"I always do. Millicent says it is proper for boys."

He just played the opening chord slentando, and I began. I was perfectly comfortable, because I knew what I was about, and my voice, as a child's, was perfect. I saw by his face that he was very much surprised, as well as pleased. Then he left me alone to sing another, and then a third; but at last he struck in with a bass,—the purest, mellowest, and most unshaken I have ever heard, though not strong; neither did he derange me by a florid accompaniment he made as we went along. When I concluded the fourth, he turned, and took my hand in his.

"I knew you could do something for music, but I had no idea it would be so very sweetly. I believe you will go to the festival, after all. You perceive I am very poor, or perhaps you do not perceive it, for children see fairies in flies. But look round my little room. I have nothing valuable except my books and my piano, and those I bought with all the money I had several years ago. I dare say you think my house is pretty. Well, it was just as bare as a barn when I came here six months ago. I made the shelves (the houses for my precious books) of deal, and I made that table, and the chairs, and this bench, of deal, and stained each afterwards; I stained my shelves too, and my piano. I only tell you this that you may understand how poor I am. I cannot afford to give you one of these tickets, they are too dear, neither have I one myself; but if your mother approves, and you like it, I believe I can take you with me to sing in the chorus."

This was too much for me to bear without some strong expression or other. I took my hat, hid my face in it, and then threw my arms round Lenhart Davy's neck. He kissed me as a young father might have done, with a sort of pride, and I was able to perceive he had taken an instant fancy to me. I did not ask him whether he led the chorus, nor what he had to do with it, nor what I should have to do; but I begged him joyously to take me home directly. He tied on my hat himself, and I scampered all the way downstairs and round the garden before he came out of his shell. He soon followed after me, smiling; and though he asked me no curious question as we went along, I could tell he was nervous about something. We walked very fast, and in little less than an hour from the time I left home, I stood again upon the threshold.

CHAPTER V.

Of all the events of that market-day, none moved me more enjoyably than the sight of the countenances, quite petrified with amazement, of my friends in the parlor. They were my three sisters. Clo came forward in her bonnet, all but ready for a sortie; and though she bowed demurely enough, she began at me very gravely,—

"Charles, I was just about to set out and search for you. My mother has already sent a servant. She herself is quite alarmed, and has gone upstairs."

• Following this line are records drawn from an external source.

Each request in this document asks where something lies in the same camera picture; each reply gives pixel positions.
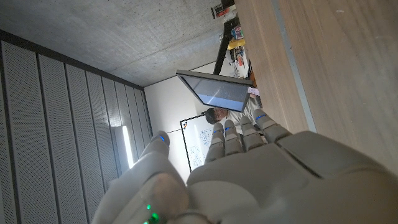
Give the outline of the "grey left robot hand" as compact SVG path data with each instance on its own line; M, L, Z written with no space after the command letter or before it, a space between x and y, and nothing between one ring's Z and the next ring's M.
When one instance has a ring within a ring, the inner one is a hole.
M292 134L263 110L216 123L205 163L183 181L159 131L113 183L93 223L396 223L397 176L320 134Z

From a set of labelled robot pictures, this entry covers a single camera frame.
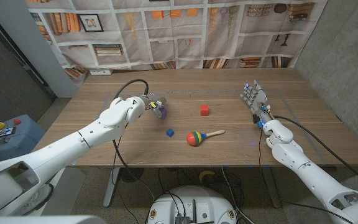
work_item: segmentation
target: toy maraca
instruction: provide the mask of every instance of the toy maraca
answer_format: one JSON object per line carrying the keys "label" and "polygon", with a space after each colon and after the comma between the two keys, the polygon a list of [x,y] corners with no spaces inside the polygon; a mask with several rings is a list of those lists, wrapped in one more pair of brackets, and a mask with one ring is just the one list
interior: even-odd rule
{"label": "toy maraca", "polygon": [[189,133],[186,137],[187,142],[189,144],[191,144],[192,146],[196,146],[198,145],[202,140],[204,140],[204,138],[206,137],[210,137],[210,136],[214,136],[214,135],[218,135],[218,134],[223,134],[224,130],[220,130],[220,131],[215,131],[212,133],[208,133],[208,134],[204,134],[204,133],[199,133],[197,131],[193,131],[192,133]]}

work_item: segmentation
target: wooden handle
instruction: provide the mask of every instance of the wooden handle
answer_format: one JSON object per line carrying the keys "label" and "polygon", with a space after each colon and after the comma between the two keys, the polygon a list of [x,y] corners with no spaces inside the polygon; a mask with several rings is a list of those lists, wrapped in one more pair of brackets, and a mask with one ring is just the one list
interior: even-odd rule
{"label": "wooden handle", "polygon": [[223,134],[224,133],[224,130],[220,130],[220,131],[215,131],[215,132],[212,132],[212,133],[208,133],[208,134],[205,134],[206,137],[210,137],[210,136],[214,136],[214,135],[218,135],[218,134]]}

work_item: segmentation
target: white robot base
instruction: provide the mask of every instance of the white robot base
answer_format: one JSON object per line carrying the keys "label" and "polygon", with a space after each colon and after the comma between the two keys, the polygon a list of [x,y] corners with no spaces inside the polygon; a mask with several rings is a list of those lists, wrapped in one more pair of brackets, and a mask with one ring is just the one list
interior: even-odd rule
{"label": "white robot base", "polygon": [[230,202],[211,189],[187,185],[169,192],[171,195],[162,195],[151,206],[147,218],[148,224],[235,224],[237,222],[236,211]]}

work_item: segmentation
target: picture frame
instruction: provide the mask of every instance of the picture frame
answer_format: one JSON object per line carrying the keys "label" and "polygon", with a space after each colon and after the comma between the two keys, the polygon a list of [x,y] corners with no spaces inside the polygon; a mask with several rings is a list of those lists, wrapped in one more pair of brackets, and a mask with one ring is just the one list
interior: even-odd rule
{"label": "picture frame", "polygon": [[99,14],[79,14],[85,32],[104,32]]}

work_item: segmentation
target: table leg
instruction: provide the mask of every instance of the table leg
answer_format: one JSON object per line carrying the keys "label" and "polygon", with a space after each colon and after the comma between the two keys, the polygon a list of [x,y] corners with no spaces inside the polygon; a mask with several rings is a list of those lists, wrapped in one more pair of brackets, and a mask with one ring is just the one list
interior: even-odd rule
{"label": "table leg", "polygon": [[[276,183],[274,181],[274,177],[272,174],[272,170],[270,169],[270,167],[263,167],[262,168],[262,172],[264,173],[265,176],[265,180],[266,180],[266,184],[267,184],[267,189],[268,191],[272,194],[272,195],[278,195],[278,191],[277,191],[277,187],[276,187]],[[272,200],[272,205],[275,208],[281,208],[281,203],[279,201],[279,199],[275,199],[273,197],[270,196],[270,199]]]}
{"label": "table leg", "polygon": [[106,194],[104,195],[103,206],[108,208],[111,205],[114,194],[116,193],[116,188],[118,187],[119,180],[119,169],[114,168],[111,170],[109,182],[107,184]]}

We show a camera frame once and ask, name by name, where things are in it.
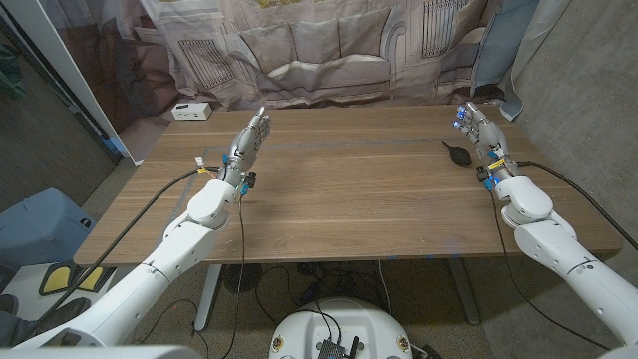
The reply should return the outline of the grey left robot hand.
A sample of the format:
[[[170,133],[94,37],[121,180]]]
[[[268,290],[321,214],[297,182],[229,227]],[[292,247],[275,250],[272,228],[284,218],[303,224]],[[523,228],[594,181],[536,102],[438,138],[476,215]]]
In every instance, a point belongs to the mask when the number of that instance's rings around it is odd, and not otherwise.
[[[218,173],[219,180],[232,186],[241,184],[244,174],[255,163],[262,142],[270,133],[270,124],[265,108],[261,107],[231,142],[227,162]]]

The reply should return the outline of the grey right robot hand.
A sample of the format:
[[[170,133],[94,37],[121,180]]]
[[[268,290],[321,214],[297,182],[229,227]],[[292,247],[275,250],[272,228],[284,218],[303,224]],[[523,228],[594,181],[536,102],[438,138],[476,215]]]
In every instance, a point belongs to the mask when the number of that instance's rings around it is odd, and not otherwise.
[[[496,122],[472,102],[459,106],[456,117],[453,127],[470,140],[478,158],[483,161],[477,170],[479,182],[492,190],[502,181],[521,175],[510,156],[506,136]]]

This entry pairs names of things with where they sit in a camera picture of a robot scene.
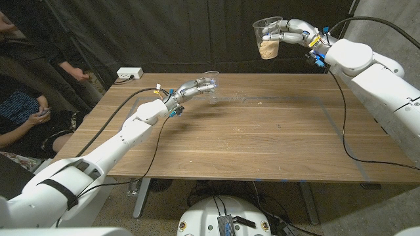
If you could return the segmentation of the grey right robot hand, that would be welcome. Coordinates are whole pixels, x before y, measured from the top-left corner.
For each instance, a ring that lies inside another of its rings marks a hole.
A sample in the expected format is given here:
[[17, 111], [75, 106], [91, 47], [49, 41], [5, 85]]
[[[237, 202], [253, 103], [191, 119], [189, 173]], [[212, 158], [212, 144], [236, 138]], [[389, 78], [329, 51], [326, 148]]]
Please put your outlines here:
[[262, 32], [263, 41], [299, 44], [319, 54], [326, 54], [332, 44], [318, 28], [298, 19], [276, 20], [264, 26]]

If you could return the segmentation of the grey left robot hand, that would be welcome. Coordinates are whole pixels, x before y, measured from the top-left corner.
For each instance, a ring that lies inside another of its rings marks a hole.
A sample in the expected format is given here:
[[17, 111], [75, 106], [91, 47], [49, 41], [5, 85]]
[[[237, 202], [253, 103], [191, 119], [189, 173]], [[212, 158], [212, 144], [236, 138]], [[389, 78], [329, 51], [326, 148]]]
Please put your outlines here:
[[202, 77], [182, 84], [176, 91], [163, 99], [169, 111], [179, 107], [180, 104], [191, 100], [194, 96], [216, 91], [216, 79]]

Before I could manage a reply, or introduce Lenhart Davy, he had drawn out his card. He gave it to the "beautiful Jewess." Millicent took it calmly, though she blushed, as she always did when face to face with strangers, and she motioned him to the sofa. At this very instant my mother opened the door.

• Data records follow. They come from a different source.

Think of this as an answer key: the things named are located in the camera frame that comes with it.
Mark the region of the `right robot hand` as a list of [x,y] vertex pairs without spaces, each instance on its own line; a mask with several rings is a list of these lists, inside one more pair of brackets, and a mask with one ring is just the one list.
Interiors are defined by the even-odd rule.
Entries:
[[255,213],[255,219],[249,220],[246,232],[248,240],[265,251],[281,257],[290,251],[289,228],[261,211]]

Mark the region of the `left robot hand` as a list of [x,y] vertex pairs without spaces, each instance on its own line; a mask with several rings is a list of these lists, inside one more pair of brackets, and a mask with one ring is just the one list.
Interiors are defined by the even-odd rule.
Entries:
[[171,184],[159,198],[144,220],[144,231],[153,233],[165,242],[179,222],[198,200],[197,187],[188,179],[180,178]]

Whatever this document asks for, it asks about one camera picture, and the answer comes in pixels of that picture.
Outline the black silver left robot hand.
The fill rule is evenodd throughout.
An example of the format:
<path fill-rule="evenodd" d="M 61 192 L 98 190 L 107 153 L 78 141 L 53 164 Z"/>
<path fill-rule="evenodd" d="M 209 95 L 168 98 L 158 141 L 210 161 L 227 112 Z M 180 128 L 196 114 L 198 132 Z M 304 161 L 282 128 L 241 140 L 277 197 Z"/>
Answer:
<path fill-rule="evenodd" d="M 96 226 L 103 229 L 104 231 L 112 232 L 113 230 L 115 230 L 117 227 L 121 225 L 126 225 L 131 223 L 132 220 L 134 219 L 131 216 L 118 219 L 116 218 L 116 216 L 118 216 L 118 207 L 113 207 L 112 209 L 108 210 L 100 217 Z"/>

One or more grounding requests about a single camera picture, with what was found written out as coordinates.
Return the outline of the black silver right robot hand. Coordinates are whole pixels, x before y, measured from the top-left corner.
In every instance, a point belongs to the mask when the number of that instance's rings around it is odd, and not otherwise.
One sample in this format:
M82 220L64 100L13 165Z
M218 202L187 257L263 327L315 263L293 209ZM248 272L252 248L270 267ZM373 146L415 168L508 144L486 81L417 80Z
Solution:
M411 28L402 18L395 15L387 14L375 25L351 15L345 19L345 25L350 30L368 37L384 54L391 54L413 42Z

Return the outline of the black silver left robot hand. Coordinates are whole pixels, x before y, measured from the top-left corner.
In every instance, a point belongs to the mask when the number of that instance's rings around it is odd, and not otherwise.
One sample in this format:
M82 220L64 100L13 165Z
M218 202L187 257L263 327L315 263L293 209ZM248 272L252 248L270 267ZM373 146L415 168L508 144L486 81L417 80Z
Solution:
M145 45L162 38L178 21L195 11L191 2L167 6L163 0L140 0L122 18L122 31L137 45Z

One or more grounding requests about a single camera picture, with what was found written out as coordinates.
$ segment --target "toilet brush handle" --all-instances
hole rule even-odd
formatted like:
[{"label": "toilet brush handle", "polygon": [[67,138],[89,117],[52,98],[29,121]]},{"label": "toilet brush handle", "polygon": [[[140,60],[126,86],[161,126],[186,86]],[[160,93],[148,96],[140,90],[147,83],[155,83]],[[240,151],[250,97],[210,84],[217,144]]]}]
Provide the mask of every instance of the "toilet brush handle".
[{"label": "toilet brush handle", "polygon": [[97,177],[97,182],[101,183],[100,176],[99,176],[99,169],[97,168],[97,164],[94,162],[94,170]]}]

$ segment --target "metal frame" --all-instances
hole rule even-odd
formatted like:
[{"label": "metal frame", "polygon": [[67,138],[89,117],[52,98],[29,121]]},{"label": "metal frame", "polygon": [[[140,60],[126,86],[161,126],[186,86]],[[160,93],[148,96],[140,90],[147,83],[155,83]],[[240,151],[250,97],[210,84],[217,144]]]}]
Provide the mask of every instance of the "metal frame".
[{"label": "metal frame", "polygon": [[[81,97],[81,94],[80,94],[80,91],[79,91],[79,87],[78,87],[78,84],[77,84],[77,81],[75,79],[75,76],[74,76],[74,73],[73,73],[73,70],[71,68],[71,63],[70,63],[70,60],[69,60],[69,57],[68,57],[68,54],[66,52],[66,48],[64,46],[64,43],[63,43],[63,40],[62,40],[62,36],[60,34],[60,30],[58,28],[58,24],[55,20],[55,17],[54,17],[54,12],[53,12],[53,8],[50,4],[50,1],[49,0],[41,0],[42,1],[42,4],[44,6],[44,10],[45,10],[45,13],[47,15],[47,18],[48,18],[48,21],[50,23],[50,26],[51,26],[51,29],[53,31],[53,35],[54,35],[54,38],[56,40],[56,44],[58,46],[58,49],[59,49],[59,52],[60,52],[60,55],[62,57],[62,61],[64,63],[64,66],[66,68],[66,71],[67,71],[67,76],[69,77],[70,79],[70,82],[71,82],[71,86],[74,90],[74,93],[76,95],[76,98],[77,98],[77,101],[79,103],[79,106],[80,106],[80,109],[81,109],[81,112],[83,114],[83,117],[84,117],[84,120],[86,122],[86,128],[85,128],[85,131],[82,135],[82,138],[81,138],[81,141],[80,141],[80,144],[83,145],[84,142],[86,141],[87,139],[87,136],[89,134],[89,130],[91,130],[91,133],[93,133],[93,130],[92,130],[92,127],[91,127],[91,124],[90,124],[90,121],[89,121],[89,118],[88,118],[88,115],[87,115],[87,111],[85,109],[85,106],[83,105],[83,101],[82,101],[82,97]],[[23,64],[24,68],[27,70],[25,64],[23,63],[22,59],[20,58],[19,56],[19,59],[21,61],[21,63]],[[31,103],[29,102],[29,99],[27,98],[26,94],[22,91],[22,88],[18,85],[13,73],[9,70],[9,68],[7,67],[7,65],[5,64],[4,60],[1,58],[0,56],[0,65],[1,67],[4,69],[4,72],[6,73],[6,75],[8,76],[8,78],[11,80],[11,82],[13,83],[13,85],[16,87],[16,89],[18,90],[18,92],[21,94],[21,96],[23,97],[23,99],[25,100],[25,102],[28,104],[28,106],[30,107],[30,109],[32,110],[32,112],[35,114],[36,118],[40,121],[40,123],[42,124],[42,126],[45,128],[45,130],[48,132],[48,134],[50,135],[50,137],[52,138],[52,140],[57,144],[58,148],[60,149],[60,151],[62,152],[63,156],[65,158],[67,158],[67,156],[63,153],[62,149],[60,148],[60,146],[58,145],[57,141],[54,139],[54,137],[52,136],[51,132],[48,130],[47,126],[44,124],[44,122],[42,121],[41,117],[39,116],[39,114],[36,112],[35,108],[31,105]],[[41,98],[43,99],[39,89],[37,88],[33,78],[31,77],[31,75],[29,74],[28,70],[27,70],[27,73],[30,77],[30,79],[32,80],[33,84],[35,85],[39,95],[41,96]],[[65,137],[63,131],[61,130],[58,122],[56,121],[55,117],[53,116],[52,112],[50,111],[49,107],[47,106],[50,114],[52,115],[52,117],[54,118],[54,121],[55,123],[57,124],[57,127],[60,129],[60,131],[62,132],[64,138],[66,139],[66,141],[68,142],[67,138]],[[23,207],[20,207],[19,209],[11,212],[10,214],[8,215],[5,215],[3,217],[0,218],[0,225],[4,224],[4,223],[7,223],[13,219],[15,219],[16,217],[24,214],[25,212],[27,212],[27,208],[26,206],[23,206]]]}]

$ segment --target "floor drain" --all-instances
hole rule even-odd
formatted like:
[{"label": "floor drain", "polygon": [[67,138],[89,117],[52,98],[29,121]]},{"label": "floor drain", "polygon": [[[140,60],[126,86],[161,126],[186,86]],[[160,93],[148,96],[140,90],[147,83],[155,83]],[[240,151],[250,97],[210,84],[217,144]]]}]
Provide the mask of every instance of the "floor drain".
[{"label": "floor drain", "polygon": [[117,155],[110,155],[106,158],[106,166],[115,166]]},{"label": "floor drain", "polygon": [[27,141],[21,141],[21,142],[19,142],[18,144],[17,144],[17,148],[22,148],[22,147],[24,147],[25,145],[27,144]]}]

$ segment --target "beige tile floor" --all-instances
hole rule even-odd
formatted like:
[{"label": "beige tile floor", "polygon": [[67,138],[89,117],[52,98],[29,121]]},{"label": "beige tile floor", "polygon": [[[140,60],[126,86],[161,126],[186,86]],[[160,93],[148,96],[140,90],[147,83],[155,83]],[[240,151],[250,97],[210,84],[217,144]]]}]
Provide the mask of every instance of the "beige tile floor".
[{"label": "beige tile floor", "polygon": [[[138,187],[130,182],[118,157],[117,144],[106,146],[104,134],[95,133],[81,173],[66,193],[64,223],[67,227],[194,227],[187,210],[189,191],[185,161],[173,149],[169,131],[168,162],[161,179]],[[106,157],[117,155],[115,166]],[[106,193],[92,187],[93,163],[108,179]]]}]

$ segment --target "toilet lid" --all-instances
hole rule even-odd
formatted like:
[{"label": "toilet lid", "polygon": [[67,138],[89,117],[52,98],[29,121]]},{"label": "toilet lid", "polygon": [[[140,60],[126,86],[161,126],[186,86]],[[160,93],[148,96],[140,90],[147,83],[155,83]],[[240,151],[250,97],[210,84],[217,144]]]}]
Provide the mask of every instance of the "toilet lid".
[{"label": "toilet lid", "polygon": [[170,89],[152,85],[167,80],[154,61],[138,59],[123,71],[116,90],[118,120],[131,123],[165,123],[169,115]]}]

It would not be possible for me to recover that conversation, but I remember how very refined was the manner, and how amiably deferential the explanation of my guide, as he brought out everything smooth and apparent even to my mother's ken. Lydia almost laughed in his presence, she was so pleased with him, and Millicent examined him steadfastly with her usually shrinking gray eyes. My mother, I knew, was displeased with me, but she even forgave me before he had done speaking. His voice had in it a quality (if I may so name it) of brightness,—a metallic purity when raised; and the heroic particles in his blood seemed to start up and animate every gesture as he spoke. To be more explicit as to my possibilities, he told us that he was in fact a musical professor, though with little patronage in our town, where he had only a few months settled; that for the most part he taught, and preferred to teach, in classes, though he had but just succeeded in organizing the first. That his residence and connection in our town were authorized by his desire to discover the maximum moral influence of music upon so many selected from the operative ranks as should enable him by inference to judge of its moral power over those same ranks in the aggregate. I learned this afterwards, of course, as I could not apprehend it then; but I well recall that his language, even at that time, bound me as by a spell of conviction, and I even appreciated his philanthropy in exact proportion to his personal gifts.